▶ _INSTRUCTIONS FOR THE TASK_
Only the lines below from the one with "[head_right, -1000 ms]" through the one with "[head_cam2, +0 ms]" are to be written out, exactly and without any images.
-------- RECORDED DATA --------
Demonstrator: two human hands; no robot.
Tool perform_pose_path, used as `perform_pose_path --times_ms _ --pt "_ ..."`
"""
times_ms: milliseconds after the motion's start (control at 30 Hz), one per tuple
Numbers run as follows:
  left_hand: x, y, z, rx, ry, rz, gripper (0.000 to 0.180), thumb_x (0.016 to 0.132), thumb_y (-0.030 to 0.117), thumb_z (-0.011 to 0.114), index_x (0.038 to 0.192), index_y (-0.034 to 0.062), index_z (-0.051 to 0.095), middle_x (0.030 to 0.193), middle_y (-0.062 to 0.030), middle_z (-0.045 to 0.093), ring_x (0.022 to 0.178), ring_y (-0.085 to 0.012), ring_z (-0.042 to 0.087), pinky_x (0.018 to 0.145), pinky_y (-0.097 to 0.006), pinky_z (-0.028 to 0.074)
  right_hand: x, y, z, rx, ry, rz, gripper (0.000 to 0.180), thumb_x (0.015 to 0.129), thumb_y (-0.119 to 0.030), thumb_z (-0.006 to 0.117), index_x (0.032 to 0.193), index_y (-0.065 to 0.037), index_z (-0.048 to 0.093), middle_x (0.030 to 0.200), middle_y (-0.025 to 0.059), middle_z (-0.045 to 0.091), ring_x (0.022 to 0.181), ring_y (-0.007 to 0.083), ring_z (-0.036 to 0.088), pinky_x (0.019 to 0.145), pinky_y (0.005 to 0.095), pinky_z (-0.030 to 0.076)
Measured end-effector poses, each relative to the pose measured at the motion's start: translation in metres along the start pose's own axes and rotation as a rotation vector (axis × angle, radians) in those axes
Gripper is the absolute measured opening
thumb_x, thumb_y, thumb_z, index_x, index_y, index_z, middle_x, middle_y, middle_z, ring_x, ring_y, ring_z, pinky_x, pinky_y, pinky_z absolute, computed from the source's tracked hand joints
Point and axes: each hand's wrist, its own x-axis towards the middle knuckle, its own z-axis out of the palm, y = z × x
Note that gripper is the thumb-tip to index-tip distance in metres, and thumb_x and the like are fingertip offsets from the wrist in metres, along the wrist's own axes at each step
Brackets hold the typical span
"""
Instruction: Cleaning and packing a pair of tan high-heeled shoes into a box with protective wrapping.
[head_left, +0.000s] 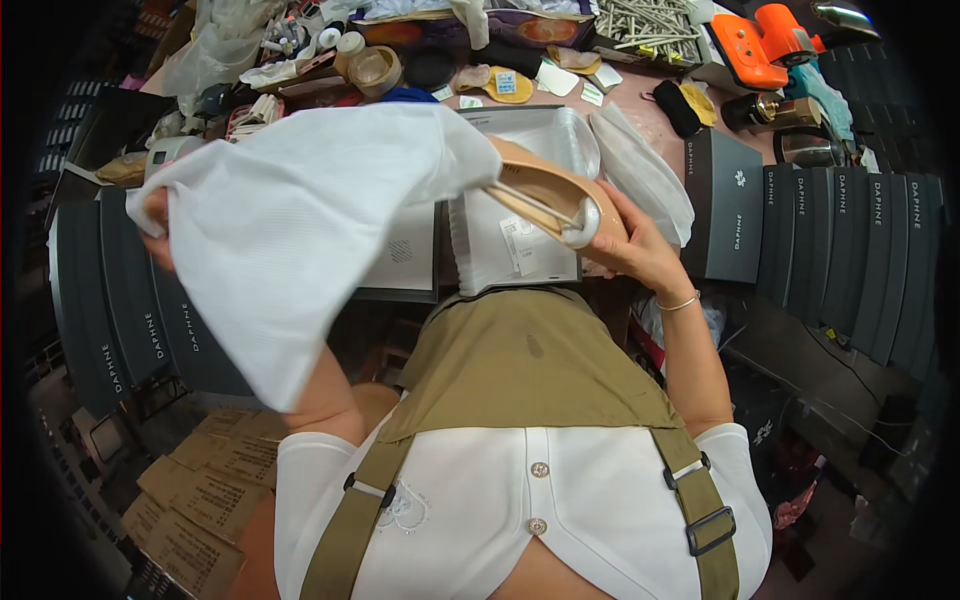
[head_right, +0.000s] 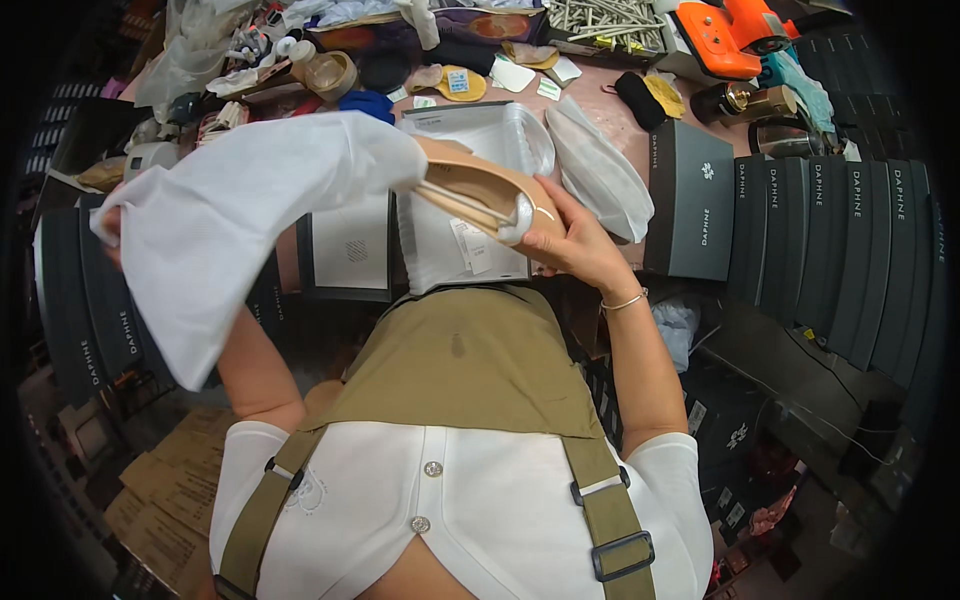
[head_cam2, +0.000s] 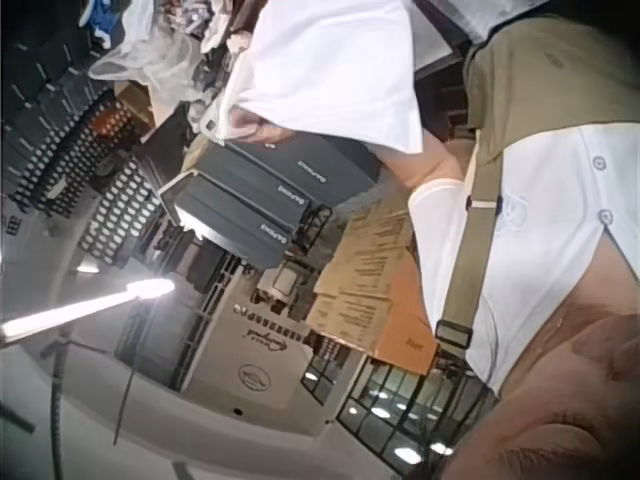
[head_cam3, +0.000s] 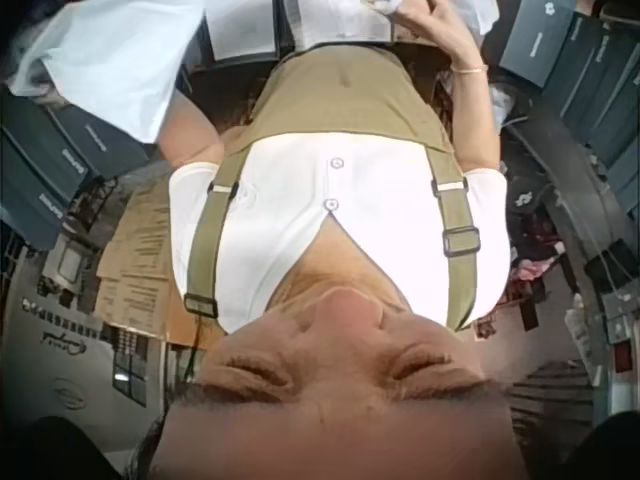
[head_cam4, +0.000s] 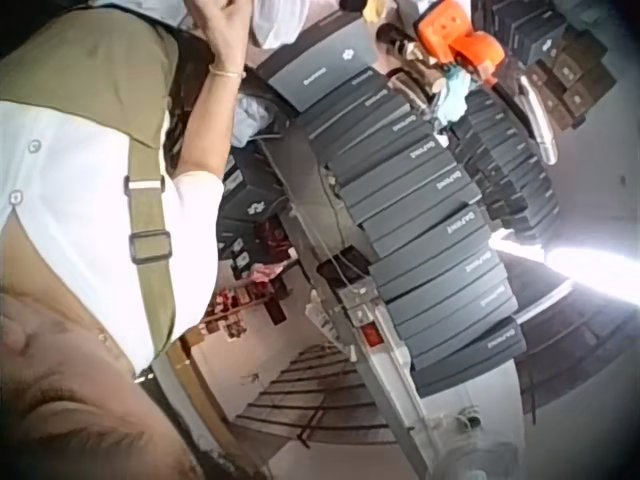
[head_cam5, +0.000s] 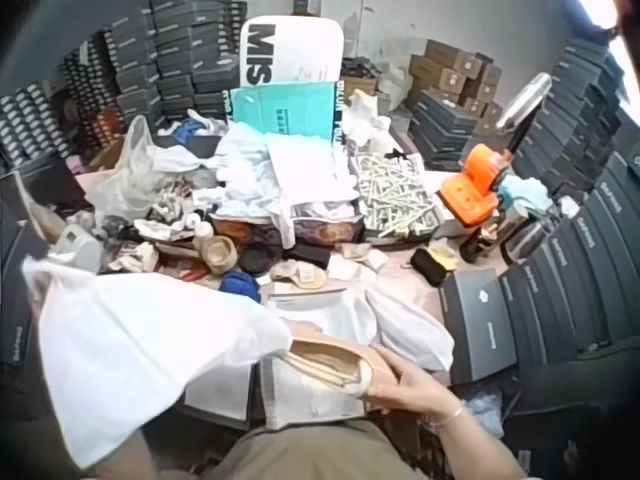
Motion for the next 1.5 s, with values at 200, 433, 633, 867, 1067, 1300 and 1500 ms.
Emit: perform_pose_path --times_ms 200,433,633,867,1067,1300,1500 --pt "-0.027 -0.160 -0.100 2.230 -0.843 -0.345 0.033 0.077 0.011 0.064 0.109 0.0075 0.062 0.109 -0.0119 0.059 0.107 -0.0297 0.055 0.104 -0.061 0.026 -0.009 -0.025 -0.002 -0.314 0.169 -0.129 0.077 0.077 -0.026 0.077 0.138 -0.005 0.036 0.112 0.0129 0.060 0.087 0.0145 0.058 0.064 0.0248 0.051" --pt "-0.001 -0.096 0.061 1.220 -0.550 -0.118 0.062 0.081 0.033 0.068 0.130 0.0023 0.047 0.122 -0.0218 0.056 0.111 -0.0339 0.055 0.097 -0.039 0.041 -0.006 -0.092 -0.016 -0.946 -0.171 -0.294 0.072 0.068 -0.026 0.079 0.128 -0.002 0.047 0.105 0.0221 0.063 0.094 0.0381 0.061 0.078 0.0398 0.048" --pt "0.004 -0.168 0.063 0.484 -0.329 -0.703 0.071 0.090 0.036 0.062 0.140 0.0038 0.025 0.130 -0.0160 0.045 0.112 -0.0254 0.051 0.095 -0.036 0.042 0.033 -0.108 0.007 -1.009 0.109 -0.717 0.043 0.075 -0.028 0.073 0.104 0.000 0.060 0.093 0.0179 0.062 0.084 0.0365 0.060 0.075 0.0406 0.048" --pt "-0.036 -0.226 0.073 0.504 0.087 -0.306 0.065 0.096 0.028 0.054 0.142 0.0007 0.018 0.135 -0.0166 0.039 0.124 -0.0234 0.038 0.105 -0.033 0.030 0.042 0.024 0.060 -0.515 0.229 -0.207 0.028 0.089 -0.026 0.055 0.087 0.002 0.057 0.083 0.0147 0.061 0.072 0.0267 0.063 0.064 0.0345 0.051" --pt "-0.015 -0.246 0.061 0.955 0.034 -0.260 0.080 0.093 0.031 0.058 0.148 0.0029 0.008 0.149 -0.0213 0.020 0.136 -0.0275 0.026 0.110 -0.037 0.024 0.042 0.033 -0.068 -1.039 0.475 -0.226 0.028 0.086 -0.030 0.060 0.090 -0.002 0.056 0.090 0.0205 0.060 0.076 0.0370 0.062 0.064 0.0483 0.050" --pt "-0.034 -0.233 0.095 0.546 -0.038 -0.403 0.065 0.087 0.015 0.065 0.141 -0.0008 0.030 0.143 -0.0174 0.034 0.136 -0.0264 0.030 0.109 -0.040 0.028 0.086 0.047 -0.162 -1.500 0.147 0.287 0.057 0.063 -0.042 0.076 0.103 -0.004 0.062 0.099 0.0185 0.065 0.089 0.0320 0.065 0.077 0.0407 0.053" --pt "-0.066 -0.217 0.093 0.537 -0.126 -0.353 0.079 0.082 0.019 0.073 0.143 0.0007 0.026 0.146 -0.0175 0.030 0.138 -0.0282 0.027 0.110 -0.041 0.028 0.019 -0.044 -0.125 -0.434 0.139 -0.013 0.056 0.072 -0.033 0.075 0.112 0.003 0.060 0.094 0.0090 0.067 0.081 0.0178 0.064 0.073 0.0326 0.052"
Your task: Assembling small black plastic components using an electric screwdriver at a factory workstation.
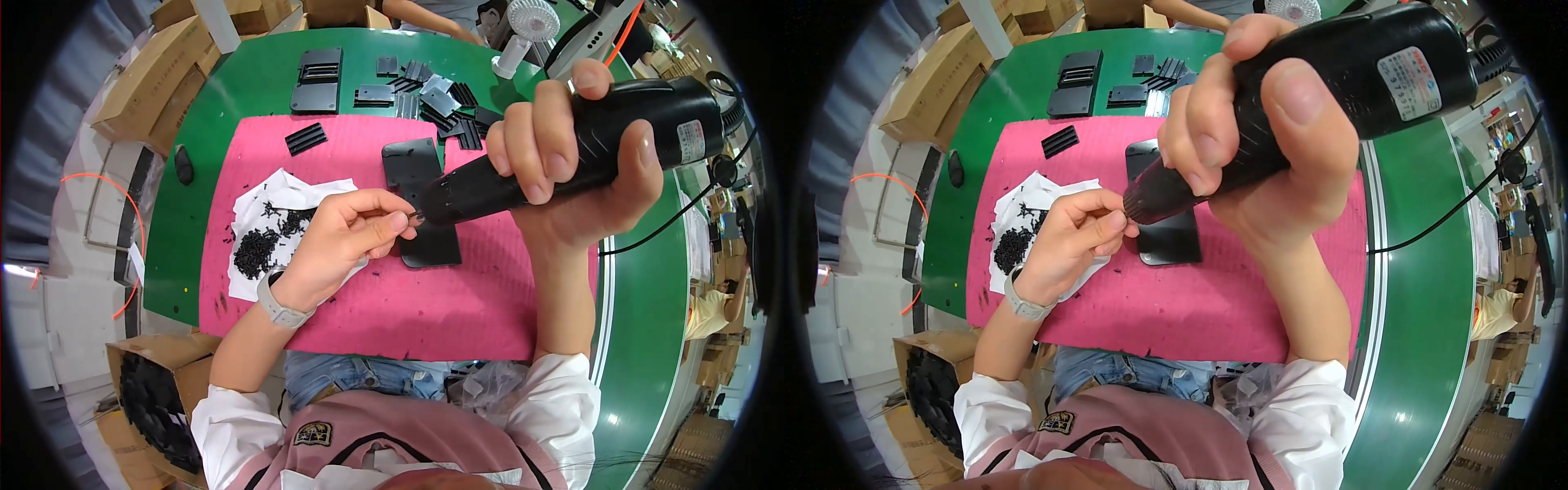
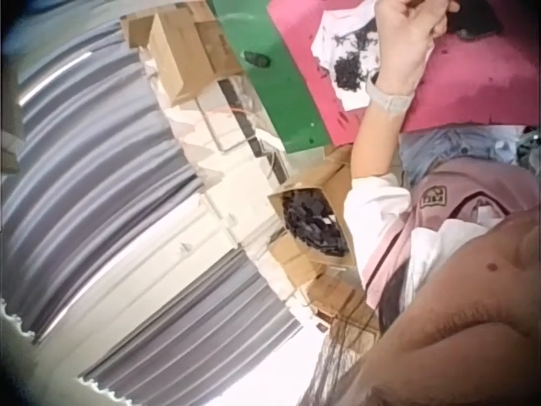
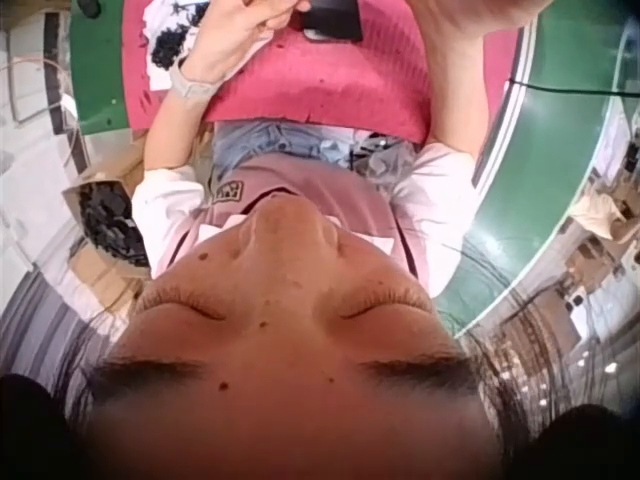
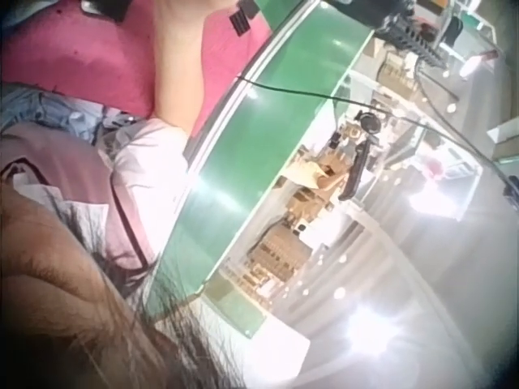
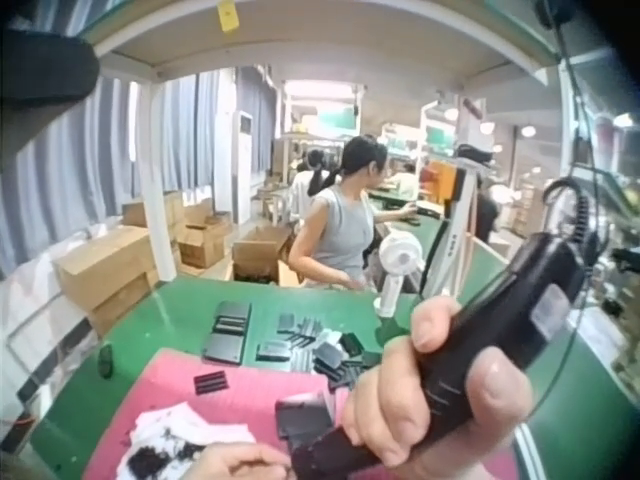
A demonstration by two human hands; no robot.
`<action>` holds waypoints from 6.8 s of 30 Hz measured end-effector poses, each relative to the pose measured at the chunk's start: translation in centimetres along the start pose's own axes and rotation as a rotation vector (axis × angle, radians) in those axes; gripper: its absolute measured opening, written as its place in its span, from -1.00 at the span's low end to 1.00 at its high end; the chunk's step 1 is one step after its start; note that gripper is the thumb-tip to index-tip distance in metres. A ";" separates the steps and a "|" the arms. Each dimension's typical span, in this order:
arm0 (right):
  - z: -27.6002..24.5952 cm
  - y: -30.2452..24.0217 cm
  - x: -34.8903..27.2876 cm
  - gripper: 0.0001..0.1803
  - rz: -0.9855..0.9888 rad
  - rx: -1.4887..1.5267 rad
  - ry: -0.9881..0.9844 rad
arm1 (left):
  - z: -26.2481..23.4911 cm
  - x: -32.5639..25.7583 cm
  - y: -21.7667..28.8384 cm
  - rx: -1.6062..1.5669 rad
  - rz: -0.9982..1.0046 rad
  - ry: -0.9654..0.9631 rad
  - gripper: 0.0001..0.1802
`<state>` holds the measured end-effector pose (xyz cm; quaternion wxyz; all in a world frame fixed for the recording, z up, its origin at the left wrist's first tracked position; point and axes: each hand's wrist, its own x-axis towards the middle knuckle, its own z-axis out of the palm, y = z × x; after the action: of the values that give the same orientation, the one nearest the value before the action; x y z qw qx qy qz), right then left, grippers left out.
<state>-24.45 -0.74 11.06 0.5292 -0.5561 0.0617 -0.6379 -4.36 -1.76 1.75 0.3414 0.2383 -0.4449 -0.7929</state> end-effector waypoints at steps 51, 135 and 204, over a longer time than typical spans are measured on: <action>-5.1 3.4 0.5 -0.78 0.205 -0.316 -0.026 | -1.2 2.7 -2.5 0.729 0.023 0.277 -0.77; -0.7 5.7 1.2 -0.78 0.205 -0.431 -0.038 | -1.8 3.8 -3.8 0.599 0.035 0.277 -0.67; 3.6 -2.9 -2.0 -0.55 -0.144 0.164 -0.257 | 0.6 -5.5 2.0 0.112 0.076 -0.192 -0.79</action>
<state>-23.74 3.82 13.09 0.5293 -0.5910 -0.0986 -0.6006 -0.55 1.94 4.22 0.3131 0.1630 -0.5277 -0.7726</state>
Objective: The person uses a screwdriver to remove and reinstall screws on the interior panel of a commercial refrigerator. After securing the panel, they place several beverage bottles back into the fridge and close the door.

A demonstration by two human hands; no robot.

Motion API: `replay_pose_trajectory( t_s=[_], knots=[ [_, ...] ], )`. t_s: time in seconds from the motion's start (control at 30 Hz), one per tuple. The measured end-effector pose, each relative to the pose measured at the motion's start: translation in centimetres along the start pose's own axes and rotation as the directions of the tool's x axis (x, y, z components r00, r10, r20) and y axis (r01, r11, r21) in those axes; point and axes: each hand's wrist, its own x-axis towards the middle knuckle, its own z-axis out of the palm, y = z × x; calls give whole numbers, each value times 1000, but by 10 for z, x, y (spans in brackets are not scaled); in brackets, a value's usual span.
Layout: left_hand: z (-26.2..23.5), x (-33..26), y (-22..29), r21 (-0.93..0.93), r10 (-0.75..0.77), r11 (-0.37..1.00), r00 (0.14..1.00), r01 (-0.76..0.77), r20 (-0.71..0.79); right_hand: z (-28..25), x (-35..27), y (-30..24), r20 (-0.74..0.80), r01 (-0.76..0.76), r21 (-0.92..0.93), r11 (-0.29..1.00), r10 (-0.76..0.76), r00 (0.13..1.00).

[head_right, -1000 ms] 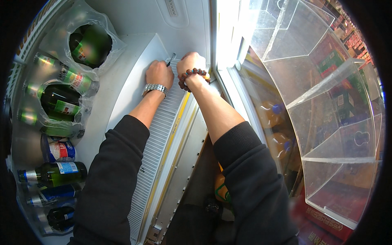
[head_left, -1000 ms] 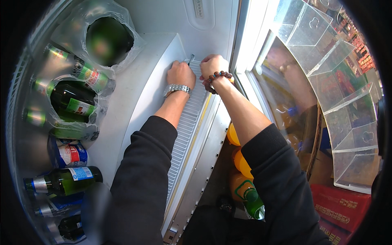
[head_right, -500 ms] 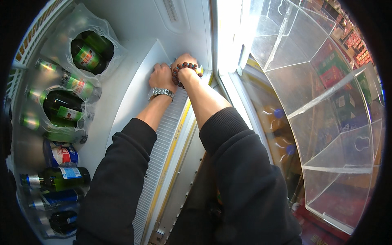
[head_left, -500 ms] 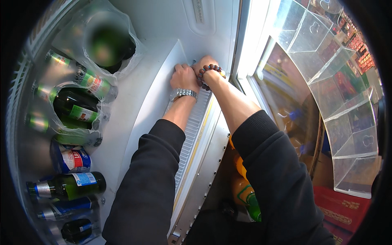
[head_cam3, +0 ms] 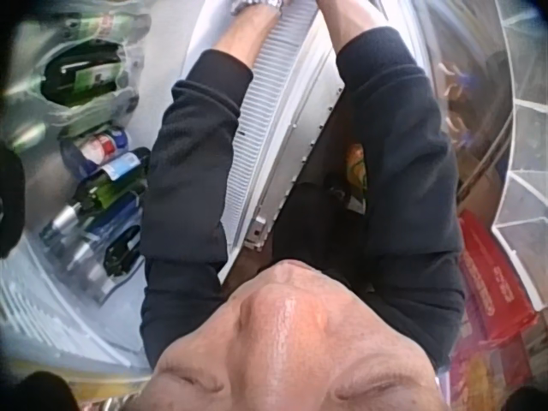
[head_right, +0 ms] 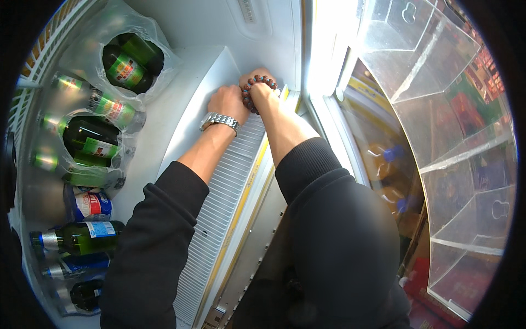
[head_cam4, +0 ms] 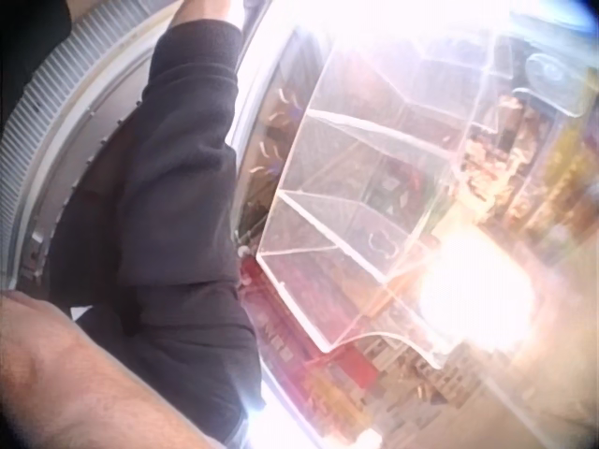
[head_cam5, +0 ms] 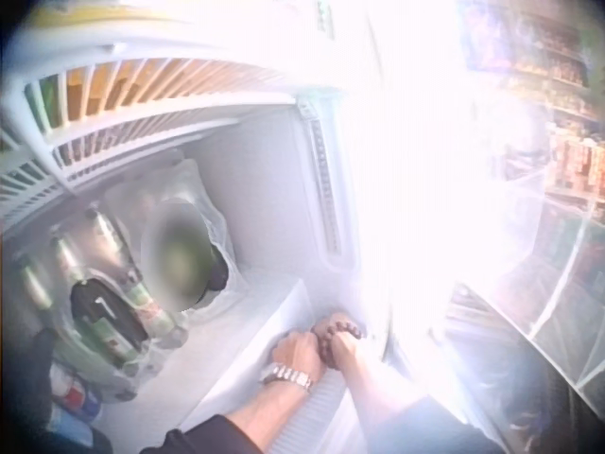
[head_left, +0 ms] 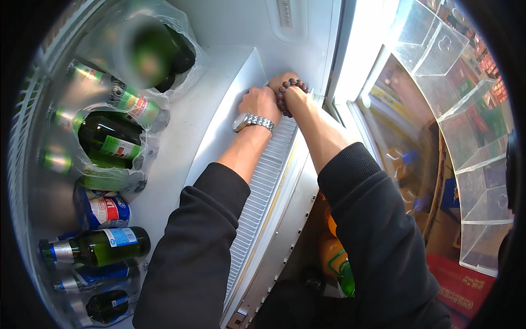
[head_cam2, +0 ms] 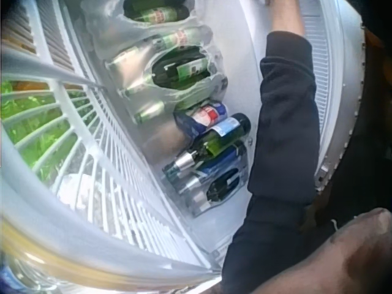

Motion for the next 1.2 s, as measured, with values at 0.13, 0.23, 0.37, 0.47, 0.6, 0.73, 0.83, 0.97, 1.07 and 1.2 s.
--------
▶ _EXERCISE ANSWER_
[head_right, -1000 ms] 
[head_left, -1000 ms] 
[head_right, -500 ms] 
[head_left, -500 ms] 
[head_cam3, +0 ms] 
[head_right, +0 ms] 
[head_cam4, +0 ms] 
[head_cam5, +0 ms] 
[head_left, +0 ms] 
[head_cam2, +0 ms] 

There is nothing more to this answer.